The ‘Mixture of Experts (MoE) architecture is a model architecture for deep learning, where the calculation costs are proportional to the number of parameters, enabling simpler scaling’. MoE is currently the only approach that has been demonstrated to scale deep learning models to trillions of parameters, paving the way for models capable of learning even more information and enhancing computer vision, speech recognition, natural language processing and machine translation systems. , including applications that can help people and organizations in new ways.
Tutel is a high-performance MoE library developed by Microsoft researchers to assist in the development of large-scale DNN (Deep Neural Network) models; Tutel is highly optimized for the new Azure NDm A100 v4 series, and Tutel’s diverse and flexible MoE algorithmic support enables developers across AI domains to execute MoE more easily and efficiently. Tutel achieves an 8.49x speedup on an NDm A100 v4 node with 8 GPUs and a 2.75x speedup on 64 NDm A100 v4 nodes with 512 A100 GPUs compared to state-of-the-art MoE implementations like Meta’s Facebook AI Research Sequence-to-Sequence Toolkit (fairseq) in PyTorch for a single MoE layer.
Tutel delivers a more than 40% speed increase for Meta’s 1.1 trillion parameters MoE language model with 64 NDm A100 v4 nodes for end-to-end performance, thanks to optimization for all-in-all communication. Working on the Azure NDm A100 v4 cluster, Tutel delivers outstanding compatibility and comprehensive capabilities to deliver outstanding performance. Tutel is free and open source software that has been integrated into fairseq.
Tutel is a high-level MoE solution that complements existing high-level MoE solutions such as fairseq and FastMoE by focusing on MoE-specific computation and all-to-all communication optimizations and other diverse and flexible MoE algorithmic support. . Tutel has a straightforward user interface that makes it easy to combine with other MoE systems.
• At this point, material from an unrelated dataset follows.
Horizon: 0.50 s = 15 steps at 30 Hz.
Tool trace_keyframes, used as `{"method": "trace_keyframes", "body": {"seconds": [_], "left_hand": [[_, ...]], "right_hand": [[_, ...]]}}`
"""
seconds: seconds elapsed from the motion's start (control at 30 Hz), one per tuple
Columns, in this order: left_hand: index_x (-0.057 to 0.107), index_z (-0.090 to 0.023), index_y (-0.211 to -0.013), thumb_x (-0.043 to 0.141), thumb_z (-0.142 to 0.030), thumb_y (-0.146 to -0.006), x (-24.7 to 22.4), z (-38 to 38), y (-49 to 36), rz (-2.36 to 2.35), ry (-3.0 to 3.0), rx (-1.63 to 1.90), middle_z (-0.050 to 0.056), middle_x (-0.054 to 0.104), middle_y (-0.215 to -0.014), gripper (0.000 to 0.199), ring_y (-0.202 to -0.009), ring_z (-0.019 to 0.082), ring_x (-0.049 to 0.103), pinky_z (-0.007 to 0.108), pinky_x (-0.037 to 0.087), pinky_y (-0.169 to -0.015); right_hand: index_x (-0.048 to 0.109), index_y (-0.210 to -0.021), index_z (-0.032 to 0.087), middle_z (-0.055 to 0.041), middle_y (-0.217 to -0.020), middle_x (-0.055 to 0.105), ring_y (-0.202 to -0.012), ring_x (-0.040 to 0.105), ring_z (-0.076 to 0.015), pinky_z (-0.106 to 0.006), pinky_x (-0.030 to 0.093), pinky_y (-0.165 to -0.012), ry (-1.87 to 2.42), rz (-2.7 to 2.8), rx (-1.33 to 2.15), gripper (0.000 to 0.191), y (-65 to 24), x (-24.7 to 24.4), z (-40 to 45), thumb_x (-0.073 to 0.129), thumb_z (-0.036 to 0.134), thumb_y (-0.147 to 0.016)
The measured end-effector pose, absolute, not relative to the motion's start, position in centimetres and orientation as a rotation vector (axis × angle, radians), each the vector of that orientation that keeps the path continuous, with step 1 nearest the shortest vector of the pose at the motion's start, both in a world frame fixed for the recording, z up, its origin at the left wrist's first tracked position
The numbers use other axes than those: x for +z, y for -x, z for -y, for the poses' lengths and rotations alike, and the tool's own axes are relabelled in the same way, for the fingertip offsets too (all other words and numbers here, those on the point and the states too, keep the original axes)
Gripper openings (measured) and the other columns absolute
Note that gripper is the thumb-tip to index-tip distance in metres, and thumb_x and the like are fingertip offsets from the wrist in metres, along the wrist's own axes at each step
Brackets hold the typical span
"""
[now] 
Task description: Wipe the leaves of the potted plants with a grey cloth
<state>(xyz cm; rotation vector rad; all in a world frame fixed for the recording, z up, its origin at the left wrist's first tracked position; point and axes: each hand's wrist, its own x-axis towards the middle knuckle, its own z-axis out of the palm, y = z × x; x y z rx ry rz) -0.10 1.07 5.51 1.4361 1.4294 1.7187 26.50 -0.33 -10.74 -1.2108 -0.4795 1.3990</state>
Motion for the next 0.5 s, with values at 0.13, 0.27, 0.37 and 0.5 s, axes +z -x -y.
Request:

Developers can also use the Tutel interface to include independent MoE layers in their own bottom-line DNN models and take advantage of the highly optimized advanced MoE features right away.
MoE-based DNN models rely on a naive combination of numerous off-the-shelf DNN operators provided by deep learning frameworks such as PyTorch and TensorFlow to consolidate the MoE calculation due to lack of efficient implementations. Due to redundant data processing, such a method results in significant performance costs. Tutel creates and implements many GPU cores that provide operators for MoE-specific calculations. For example, Tutel reduces the time complexity by sending “gating output” from 0 (N3) to 0 (N2), which dramatically improves the data transmission efficiency. Tutel also uses a fast cumsum-minus-one operator, which speeds up the process by 24 times compared to fairseq.
Tutel optimizes all-in-all collective communication on Azure NDm A100 v4 clusters for large-scale MoE training, including CPU-GPU binding and adaptive routing (AR) adjustment. On a NUMA (multi-non-uniform memory access) system, efficient CPU-GPU binding is essential for all-in-all performance, especially on the NDm A100 v4 nodes. Unfortunately, the current machine learning frameworks lack an effective all-in-all communication library, resulting in large-scale distributed training performance regression. Tutel automatically optimizes the binding and provides an intuitive interface for fine-tuning the user. Tutel also uses multipath technology, specifically AR, on NDm A100 v4 clusters. The total data traffic size of the communication for each GPU does not change in MoE’s all-in-all communication, but the data size between each GPU pair shrinks as the number of GPUs grows.
On the Azure NDm A100 v4, Meta has used Tutel to train its large language model, which uses an attention-based neural architecture similar to GPT-3. The model consists of 32 layers of attention, each with 32 x 128-dimensional heads. One MoE layer is present in every other layer, and each GPU has an expert. As all-in-all communication becomes the bottleneck as the number of GPUs increases, Tutel wins up to 131 percent with 8 A100 GPUs to 40 percent with 512 A100 GPUs. In the next version, more optimizations are expected.
MoE is a technology that has many potentials. It allows for holistic training using approaches from a variety of areas, such as systematic routing and large-scale network balancing, and it can even take advantage of GPU-based acceleration. Tutel performed better than the fairseq frame and has since been incorporated into the DeepSpeed frame. Tutel and related connections will help Azure services, especially for companies that want to scale large models easily. Tutel will continue to evolve and offer more exciting results as MoE is still in its early stages and greater efforts are required to realize its full potential.